Bamor e Os Imbatíveis recebem punição após confusões no Ba-Vi
Torcedores poderão continuar indo aos estádios individualmente, mas as organizadas estão proibidas de utilizar camisas, bandeiras, faixas, instrumentos e outros elementos de identificação

A Polícia Militar da Bahia (PM-BA) determinou uma punição de seis meses às torcidas organizadas Bamor, ligada ao Bahia, e Os Imbatíveis, vinculada ao Vitória.

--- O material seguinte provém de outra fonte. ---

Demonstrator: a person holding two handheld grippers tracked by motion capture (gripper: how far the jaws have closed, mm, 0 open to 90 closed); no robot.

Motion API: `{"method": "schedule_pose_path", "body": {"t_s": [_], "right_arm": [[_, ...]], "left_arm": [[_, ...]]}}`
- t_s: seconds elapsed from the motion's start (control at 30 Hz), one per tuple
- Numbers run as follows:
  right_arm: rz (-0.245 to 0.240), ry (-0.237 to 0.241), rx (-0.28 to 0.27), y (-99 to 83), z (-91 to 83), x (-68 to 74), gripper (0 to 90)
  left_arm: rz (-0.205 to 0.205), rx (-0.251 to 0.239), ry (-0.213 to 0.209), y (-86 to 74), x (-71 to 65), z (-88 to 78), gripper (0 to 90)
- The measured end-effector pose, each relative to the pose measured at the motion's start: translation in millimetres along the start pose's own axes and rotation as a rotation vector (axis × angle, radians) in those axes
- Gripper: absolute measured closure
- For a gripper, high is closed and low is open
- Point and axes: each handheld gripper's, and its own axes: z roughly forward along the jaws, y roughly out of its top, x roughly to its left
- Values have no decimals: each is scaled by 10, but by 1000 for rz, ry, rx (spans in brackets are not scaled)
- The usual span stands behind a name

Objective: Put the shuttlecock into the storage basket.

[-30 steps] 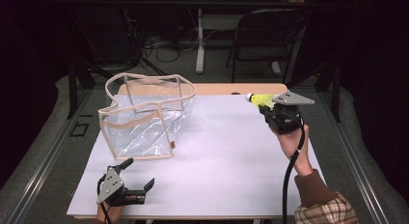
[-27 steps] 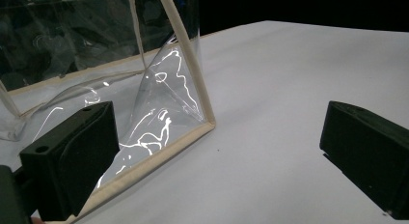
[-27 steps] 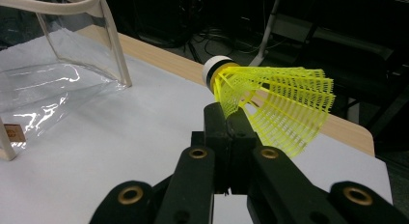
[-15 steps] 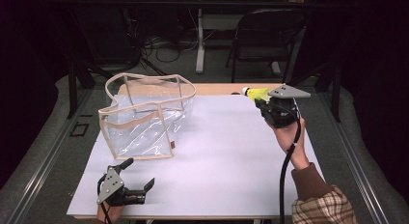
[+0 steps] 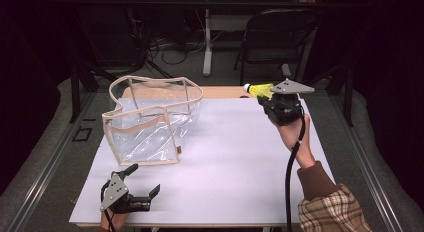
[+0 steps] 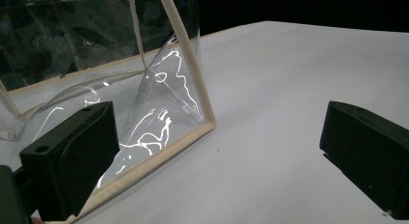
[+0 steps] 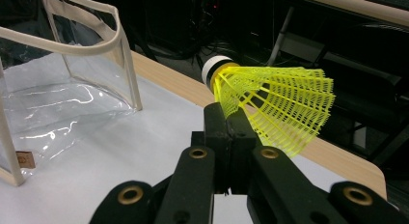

A medida ocorre após os episódios de violência registrados antes do Ba-Vi disputado em 23 de agosto, em Salvador.
Com a sanção, que entrou em vigor na última quinta-feira (3), as duas torcidas ficam impedidas de utilizar elementos que permitam a identificação das organizações durante eventos esportivos.
A restrição alcança partidas realizadas na Bahia e também eventos de âmbito estadual, regional, nacional ou internacional. Durante os seis meses de punição, estão proibidos faixas, bandeiras, cartazes, camisas e outros materiais relacionados às organizadas. Instrumentos musicais também não poderão ser utilizados pelas torcidas nos eventos.
A decisão foi formalizada na quarta-feira (2), na sede do Batalhão Especializado de Policiamento de Eventos (BEPE), em Salvador.
De acordo com a PM-BA, além das ocorrências registradas antes do clássico, a sanção considera outros episódios graves relacionados às torcidas organizadas, como confrontos, vandalismo, agressões físicas, porte de armas e utilização de artefatos explosivos.
A medida está fundamentada na Lei Geral do Esporte, nos Termos de Ajustamento de Conduta (TACs) firmados por Bamor e Os Imbatíveis com o Ministério Público da Bahia (MP-BA) e em instrumentos voltados à prevenção da violência em eventos esportivos.
Participaram da formalização da punição a promotora de Justiça Telma Leal de Oliveira, do MP-BA; o comandante do BEPE, tenente-coronel Flávio; o presidente da Bamor, Luciano Venâncio; e o presidente de Os Imbatíveis, Gabriel Oliveira.
A determinação não proíbe que integrantes ou demais torcedores frequentem os estádios individualmente e também não altera a realização das partidas. A restrição é destinada às torcidas organizadas e ao uso de elementos que permitam identificá-las nos eventos.
Violência antes do Ba-Vi deixou duas pessoas mortas
Os episódios que antecederam o clássico entre Vitória e Bahia, realizado em 23 de agosto, no Barradão, deixaram duas pessoas mortas. Seis pessoas também foram presas durante uma confusão envolvendo integrantes de torcidas organizadas.
Uma das vítimas foi o segurança José Alexandre Souza Borges, integrante da Bamor. Ele morreu após ser esfaqueado durante uma briga generalizada na Via Regional, importante ligação entre Salvador e a BR-324 e localizada nas proximidades do Barradão.
O confronto envolveu integrantes da Torcida Uniformizada Os Imbatíveis (TUI) e da Bamor.
Outra morte registrada naquele domingo foi a de Lucas dos Reis Bonfim, de 19 anos, baleado no bairro de Castelo Branco. A Polícia Civil confirmou a morte no dia seguinte, mas informou que, até então, não havia elementos que relacionassem o crime ao confronto entre as torcidas organizadas.
Ônibus e estabelecimento foram vandalizados
Além das ocorrências envolvendo torcedores, diferentes atos de vandalismo foram registrados em Salvador antes do clássico.
Segundo a Secretaria Municipal de Mobilidade (Semob), um ônibus do transporte coletivo foi atingido por um rojão, provocando ferimentos no motorista.
Na Estação Pirajá, um grupo associado a uma torcida organizada empurrou um ônibus da frota de apoio que estava no terminal e danificou uma das portas do veículo.
Já em Pernambués, um coletivo da linha 1249, que faz a ligação entre Jardim Santo Inácio e o BRT Hiper, teve uma janela e um exaustor destruídos. Não houve registro de feridos.
Em Canabrava, pessoas ligadas a uma torcida organizada do Vitória também vandalizaram uma oficina de veículos. Automóveis e o portão do estabelecimento foram danificados durante a ação.